The required result is the number of lines below that hold the word "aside", stated without anything else.

[Collected data entries]
-----

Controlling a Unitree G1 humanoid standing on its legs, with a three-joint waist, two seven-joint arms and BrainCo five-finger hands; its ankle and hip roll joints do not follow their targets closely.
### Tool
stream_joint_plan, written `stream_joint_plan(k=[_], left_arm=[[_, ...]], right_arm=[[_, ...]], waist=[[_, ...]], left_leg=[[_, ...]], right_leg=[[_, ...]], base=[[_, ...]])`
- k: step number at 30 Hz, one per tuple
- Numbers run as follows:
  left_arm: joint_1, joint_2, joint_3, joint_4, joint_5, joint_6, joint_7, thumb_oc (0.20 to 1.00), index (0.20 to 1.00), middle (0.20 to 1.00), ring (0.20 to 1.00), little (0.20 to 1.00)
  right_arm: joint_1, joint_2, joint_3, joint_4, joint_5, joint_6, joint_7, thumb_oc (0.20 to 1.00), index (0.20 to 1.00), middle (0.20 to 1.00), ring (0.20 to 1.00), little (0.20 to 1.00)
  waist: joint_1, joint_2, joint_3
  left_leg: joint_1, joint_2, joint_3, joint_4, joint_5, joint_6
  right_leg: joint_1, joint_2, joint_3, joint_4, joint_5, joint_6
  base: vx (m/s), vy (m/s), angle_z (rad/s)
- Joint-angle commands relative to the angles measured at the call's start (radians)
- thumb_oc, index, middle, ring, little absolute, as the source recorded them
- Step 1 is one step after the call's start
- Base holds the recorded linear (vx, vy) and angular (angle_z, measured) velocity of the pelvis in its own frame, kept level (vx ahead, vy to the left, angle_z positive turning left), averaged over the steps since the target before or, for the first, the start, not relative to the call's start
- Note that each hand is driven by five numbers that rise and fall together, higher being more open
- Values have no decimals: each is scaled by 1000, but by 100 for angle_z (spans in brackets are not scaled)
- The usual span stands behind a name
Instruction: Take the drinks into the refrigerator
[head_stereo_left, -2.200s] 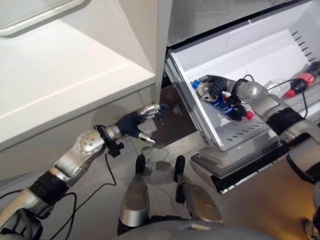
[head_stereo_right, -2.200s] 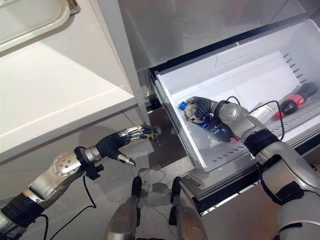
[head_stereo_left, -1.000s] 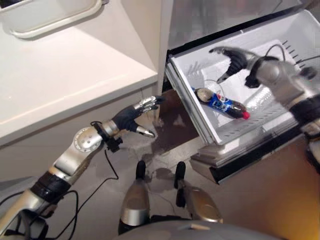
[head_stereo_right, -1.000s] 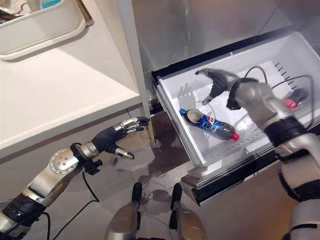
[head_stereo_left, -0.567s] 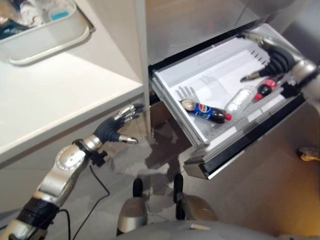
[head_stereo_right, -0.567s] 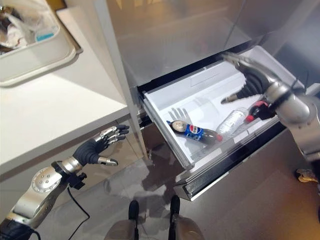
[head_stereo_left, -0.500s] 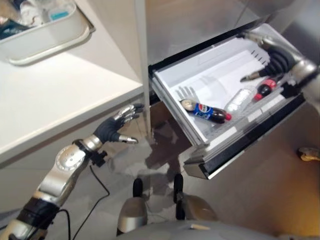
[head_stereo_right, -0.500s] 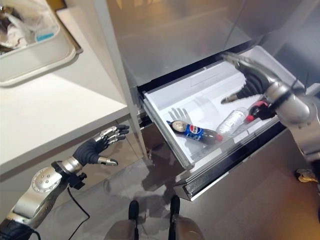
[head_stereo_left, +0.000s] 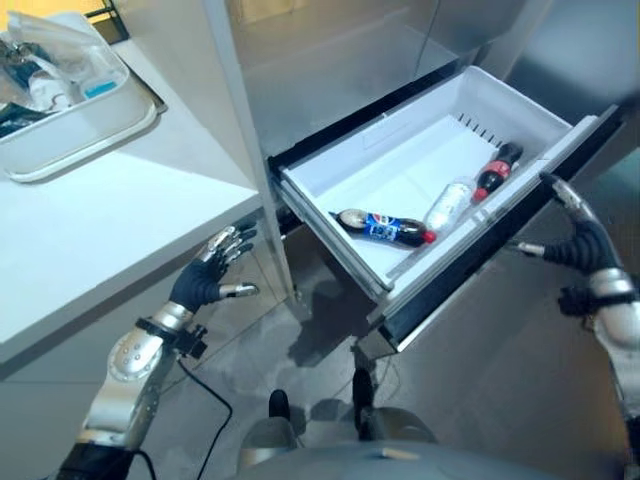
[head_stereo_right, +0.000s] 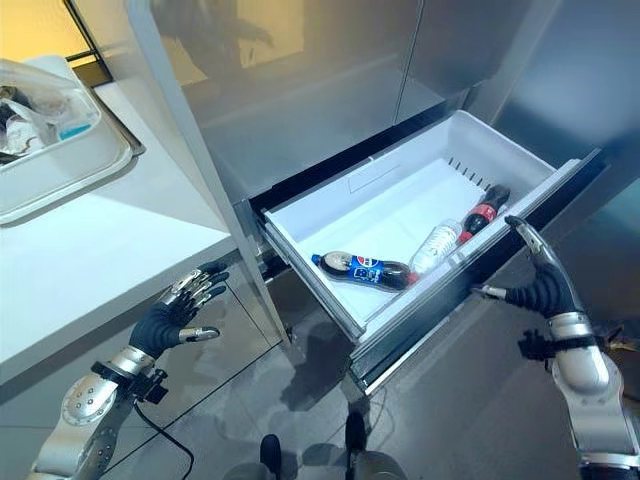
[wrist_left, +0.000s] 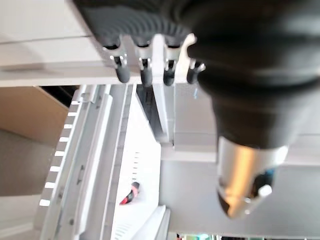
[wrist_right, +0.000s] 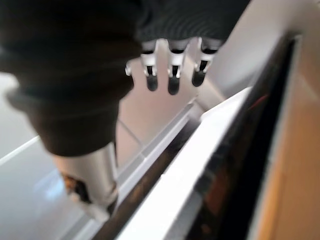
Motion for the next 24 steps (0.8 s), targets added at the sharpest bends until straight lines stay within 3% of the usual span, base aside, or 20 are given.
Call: stream_joint_plan(k=[1, 10, 12, 13, 17, 19, 20, 21, 24], left_arm=[[6, 2, 40, 10, 28, -81, 22, 1000, 1000, 1000, 1000, 1000], [32, -21, 45, 6, 50, -99, 51, 1000, 1000, 1000, 1000, 1000], [32, -13, 43, 0, 54, -103, 52, 1000, 1000, 1000, 1000, 1000], [32, -8, 37, -2, 54, -109, 61, 1000, 1000, 1000, 1000, 1000], [27, -6, 33, -3, 58, -108, 81, 1000, 1000, 1000, 1000, 1000], [23, -7, 30, -3, 60, -109, 84, 1000, 1000, 1000, 1000, 1000], [20, -9, 29, 0, 61, -110, 88, 1000, 1000, 1000, 1000, 1000], [12, -14, 22, -2, 60, -109, 95, 1000, 1000, 1000, 1000, 1000], [2, -19, 13, -4, 56, -109, 101, 1000, 1000, 1000, 1000, 1000]], right_arm=[[-39, 11, -23, -9, 13, -69, -43, 1000, 1000, 1000, 1000, 1000], [71, 50, 81, 173, -36, -62, -53, 1000, 1000, 1000, 1000, 1000], [82, 36, 129, 270, -80, -49, -65, 1000, 1000, 1000, 1000, 1000], [80, 41, 178, 407, -102, -37, -94, 1000, 1000, 1000, 1000, 1000], [57, 67, 268, 544, -103, -21, -87, 1000, 1000, 1000, 1000, 1000], [51, 70, 294, 564, -104, -18, -76, 595, 595, 595, 595, 595], [41, 73, 321, 593, -109, -15, -74, 344, 344, 344, 344, 344], [20, 87, 370, 645, -103, -5, -58, 200, 200, 200, 200, 200], [-21, 99, 428, 685, -99, 4, -48, 200, 200, 200, 200, 200]], waist=[[13, -38, -43], [-7, -24, -47], [-9, -21, -46], [-9, -18, -45], [-9, -15, -42], [-7, -15, -41], [-7, -15, -40], [-1, -14, -39], [7, -14, -36]], left_leg=[[53, 31, -7, 10, -106, 13], [85, 28, 25, 12, -114, 12], [87, 28, 27, 10, -114, 12], [90, 26, 28, 9, -114, 10], [93, 25, 31, 7, -113, 8], [94, 24, 31, 6, -112, 8], [95, 24, 31, 6, -112, 7], [96, 24, 31, 6, -111, 6], [97, 26, 30, 6, -111, 5]], right_leg=[[-36, -144, 18, 95, -47, 152], [-28, -138, 48, 90, -41, 154], [-28, -137, 49, 90, -39, 155], [-28, -137, 50, 89, -37, 156], [-25, -139, 51, 87, -33, 158], [-24, -139, 51, 86, -32, 159], [-23, -140, 50, 85, -31, 160], [-20, -142, 49, 85, -30, 159], [-17, -144, 44, 85, -30, 159]], base=[[15, 10, -7], [13, 11, -13], [-12, 5, -6], [-7, 12, -5], [0, 3, -1], [0, 0, 0], [-13, -1, -3], [-9, 0, -3], [0, 0, 0]])
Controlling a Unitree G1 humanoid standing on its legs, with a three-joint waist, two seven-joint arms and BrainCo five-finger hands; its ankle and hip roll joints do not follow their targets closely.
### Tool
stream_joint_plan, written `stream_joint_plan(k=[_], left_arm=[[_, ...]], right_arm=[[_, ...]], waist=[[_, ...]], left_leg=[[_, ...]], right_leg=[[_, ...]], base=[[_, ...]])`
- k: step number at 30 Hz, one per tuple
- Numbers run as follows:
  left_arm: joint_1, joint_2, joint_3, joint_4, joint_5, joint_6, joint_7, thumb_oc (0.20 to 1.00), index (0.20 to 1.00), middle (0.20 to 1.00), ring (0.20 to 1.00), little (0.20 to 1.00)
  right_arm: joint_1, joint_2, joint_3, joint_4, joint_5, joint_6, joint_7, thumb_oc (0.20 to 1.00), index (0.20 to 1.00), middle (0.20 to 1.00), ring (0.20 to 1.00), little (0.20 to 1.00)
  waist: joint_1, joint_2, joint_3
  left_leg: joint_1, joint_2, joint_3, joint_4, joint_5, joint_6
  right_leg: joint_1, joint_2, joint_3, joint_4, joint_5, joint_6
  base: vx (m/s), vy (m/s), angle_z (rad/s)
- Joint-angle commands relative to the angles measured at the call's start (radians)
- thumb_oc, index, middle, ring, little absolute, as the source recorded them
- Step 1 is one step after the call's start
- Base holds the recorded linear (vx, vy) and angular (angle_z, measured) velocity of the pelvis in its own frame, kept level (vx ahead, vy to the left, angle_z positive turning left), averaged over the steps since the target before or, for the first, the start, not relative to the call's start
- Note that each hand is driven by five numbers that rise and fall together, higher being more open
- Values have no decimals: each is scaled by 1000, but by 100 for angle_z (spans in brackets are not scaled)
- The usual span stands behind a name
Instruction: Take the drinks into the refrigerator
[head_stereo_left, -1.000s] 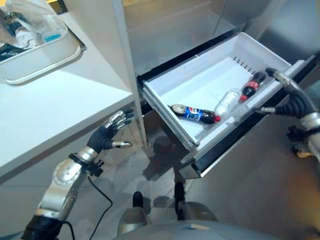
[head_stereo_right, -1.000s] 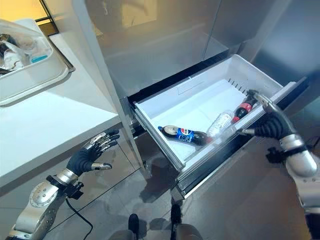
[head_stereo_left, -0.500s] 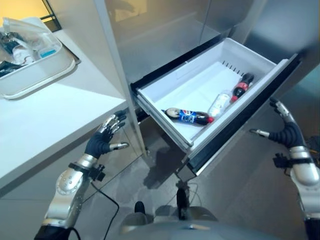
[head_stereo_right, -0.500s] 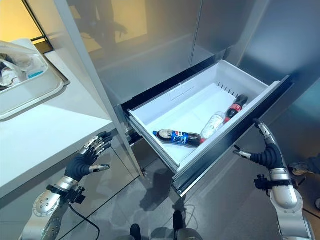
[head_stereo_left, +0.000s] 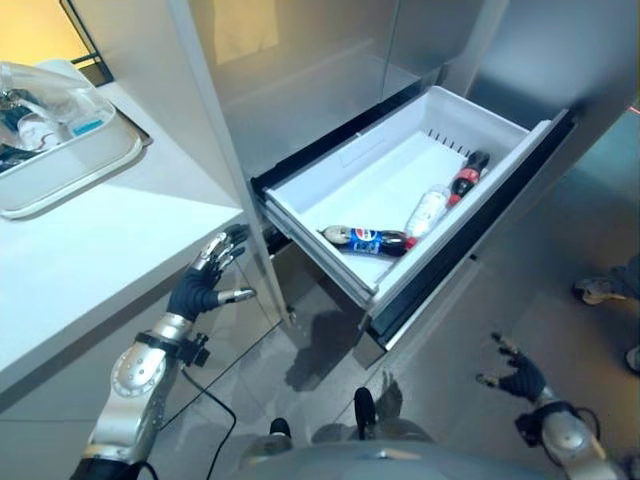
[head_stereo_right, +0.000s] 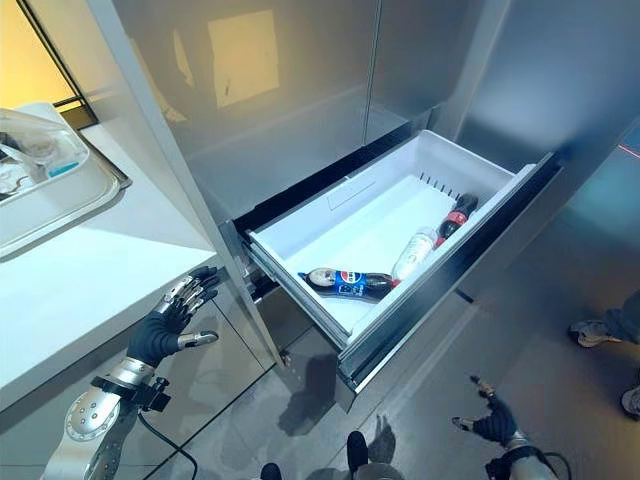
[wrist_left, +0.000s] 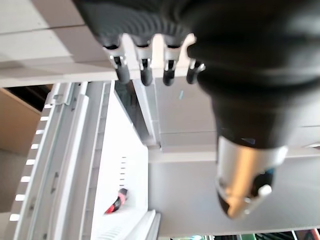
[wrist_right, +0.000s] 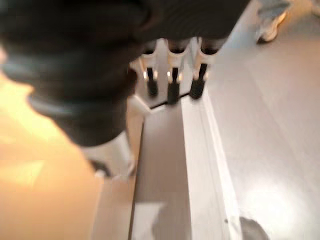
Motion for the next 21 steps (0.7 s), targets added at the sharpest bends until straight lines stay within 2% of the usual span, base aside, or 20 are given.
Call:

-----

REPLY TO THE EXERCISE:
2